The John C. Clark School, named after a prominent Black Hartford city council member and activist, has become another symbol of blight, disinvestment and despair in the neighborhood since it closed in late 2014 after a toxic chemical was discovered within the school. Purchasing that building and turning it into a boarding school is also on Hill’s list of hopes.

Barbour Street lies within a Promise Zone, a federally designated, high-poverty area that could benefit from concentrated improvement in the areas of economic activity, educational opportunities, violent crime, public health and other priorities identified by the community, according to the Department of Housing and Urban Development. The Obama-era program doesn’t guarantee federal funding, a key factor in actually revitalizing neighborhoods.

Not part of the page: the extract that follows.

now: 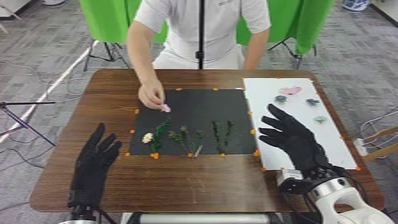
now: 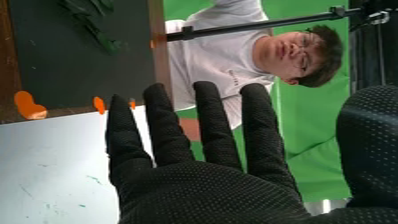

According to the city of Hartford, the North Hartford Promise Zone has “helped bring in over $22 million in federal funding, [to] support projects across all focus areas.” The average poverty rate in the zone is 37%, compared to 31% citywide and 10.4% statewide. The unemployment rate within the zone is 27.4%. In 2015, the zone’s poverty rate was 49.4%, while the unemployment rate remains the same.

The most visible stride within Hartford’s Promise Zone thus far is the Swift Factory, a former gold leaf manufacturing warehouse that’s being converted into co-working spaces, commercial kitchens, school and health buildings, and offices. The project is spearheaded and funded by Community Solutions Inc.

Hill developed a three-pronged approach that focuses on restoring the people, property and culture in the area.

“The investment that needs to take place in this community, in our communities like this all across the country is so great, and far as I’m concerned, is all hands on deck,” Hill said. “It’s not reserved for the state or the federal government or local communities. It’s everything. It’s all of them. It’s corporations as well as everybody benefited from us, from our oppression. Everyone has. Everybody needs to take part in this.”

The desire for better, Hill says, is there.

“The people really know what they want. They want to feel secure. They want to be able to shop. And they want to be able to live, you know, and they don’t necessarily want to have to leave. You know, this is their home,” Hill said. “They see other communities thriving. And, you know, they want what other communities have, you know, and they want it right here. It’s no reason for us to have to get out of our community in order to make it, so to speak.”

Hill says the coronavirus pandemic brought the momentum he was gaining to a standstill, but now he’s working to figure out how to make the Renaissance District a reality. He’s says he’s taken a meeting with Mayor Luke Bronin to begin discussing possibilities and has established a fund through the Hartford Foundation for Public Giving.